Anger in Rome over rock musical based on the life of the Emperor Nero





He famously fiddled while Rome burned, but a rock musical based on the life of the Emperor Nero has provoked a clamour of outrage in the Eternal City.

The musical will be performed on a huge covered stage that has been specially erected amid the ancient ruins of the Roman Forum, once the beating heart of the empire.

The 45ft-high stage has been erected on top of the Palatine Hill, where emperors once built richly-decorated palaces, and overlooks the Colosseum, just a few hundred yards away.

The stage and seating, which will accommodate 3,000 spectators, has been described as an eyesore by archaeologists and heritage campaigners, who say it should never have been allowed.

The musical, “Divine Nero – Rock Opera” – will run from June 1 until September 10, with campaigners worried that blaring music will spoil the ambience of the ancient site. 

“The stage that has been built on top of the Palatine, in the heart of the Roman Forum, is beyond the realms of imagination. It tramples on the protection of the area,” said Nathalie Naim, a city councilor. “It’s absurd that such a large structure should have been given authorisation.”

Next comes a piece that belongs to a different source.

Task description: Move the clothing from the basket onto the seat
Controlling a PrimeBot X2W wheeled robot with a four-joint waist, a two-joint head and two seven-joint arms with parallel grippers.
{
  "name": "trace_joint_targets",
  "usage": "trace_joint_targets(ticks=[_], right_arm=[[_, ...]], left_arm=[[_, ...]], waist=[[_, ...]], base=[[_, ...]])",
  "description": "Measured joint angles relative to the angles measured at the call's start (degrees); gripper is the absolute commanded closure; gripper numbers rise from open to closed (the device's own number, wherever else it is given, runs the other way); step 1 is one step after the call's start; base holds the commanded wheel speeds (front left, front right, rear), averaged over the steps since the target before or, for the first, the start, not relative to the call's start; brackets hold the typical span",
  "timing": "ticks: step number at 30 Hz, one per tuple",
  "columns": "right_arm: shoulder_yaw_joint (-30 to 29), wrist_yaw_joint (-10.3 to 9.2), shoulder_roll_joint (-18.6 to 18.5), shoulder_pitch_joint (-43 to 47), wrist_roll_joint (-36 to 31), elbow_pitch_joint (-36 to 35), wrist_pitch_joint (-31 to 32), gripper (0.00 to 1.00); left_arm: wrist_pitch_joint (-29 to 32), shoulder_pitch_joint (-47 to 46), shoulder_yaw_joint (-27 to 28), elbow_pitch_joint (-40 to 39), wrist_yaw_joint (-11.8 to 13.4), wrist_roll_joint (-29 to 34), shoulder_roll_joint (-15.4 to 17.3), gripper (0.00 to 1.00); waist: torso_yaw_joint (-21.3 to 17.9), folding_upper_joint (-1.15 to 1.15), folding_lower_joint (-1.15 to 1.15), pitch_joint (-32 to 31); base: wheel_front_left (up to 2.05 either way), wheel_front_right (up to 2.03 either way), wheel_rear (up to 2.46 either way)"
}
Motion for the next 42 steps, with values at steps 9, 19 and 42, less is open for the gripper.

Valeria Grilli, of the Italian Environment Fund, said: “The people who are meant to be preserving our cultural heritage have allowed a music show that has one objective – to make money.”

The building of the stage has blocked an important archaeological dig, experts say. A team of French archaeologists was due to start a dig at the site this summer but have been told that they no longer have access.

The stage is located close to where Nero built a sumptuous, rotating dining hall to show off his wealth and power.  Described in detail by the Roman historian Suetonius, its remains were found in 2009.

The dig should have resumed in May and the French archaeologist in charge of the project was “almost in tears, beside himself,” said Filippo Coarelli, a professor of archaeology from Perugia University in Umbria.

“They were told at the last minute that the dig has been suspended indefinitely,” Prof Coarelli told La Repubblica newspaper. “Within the site are heavy lorries and huge cranes – practically the whole area has been taken over,” he said. 

“This is a very fragile archaeological area and the stage has been built above the remains of a temple dedicated to [Roman emperor] Heligobalus. It’s unacceptable that such a place can be used for a spectacle like this. It’s a mess.”

Heritage officials defended the event, saying that it would bring in much-needed revenue for further exploration of the archaeological site.

The organisers will pay the city of Rome €250,000 for the use of the location, as well as three per cent of ticket sales, and have pledged not to damage the site.

The musical, to be performed in Italian and English, will boast special effects and have a cast of dancers, acrobats and actors who will recount the story of Nero’s tumultuous life.

Regarded by historians as an ineffectual and brutal emperor, Nero ruled from 37 AD - 68 AD. When much of Rome was destroyed in a fire, he attempted to divert blame from himself to the Christians, then a small religious sect, prompting a campaign of persecution.

He built a vast palace, known as the Domus Aurea or Golden House, and erected a giant gilded statue of himself, known as the Colossus, which gave its name to the Colosseum amphitheatre. Deserted by his legions and declared a public enemy by the Senate, he committed suicide in 68 AD.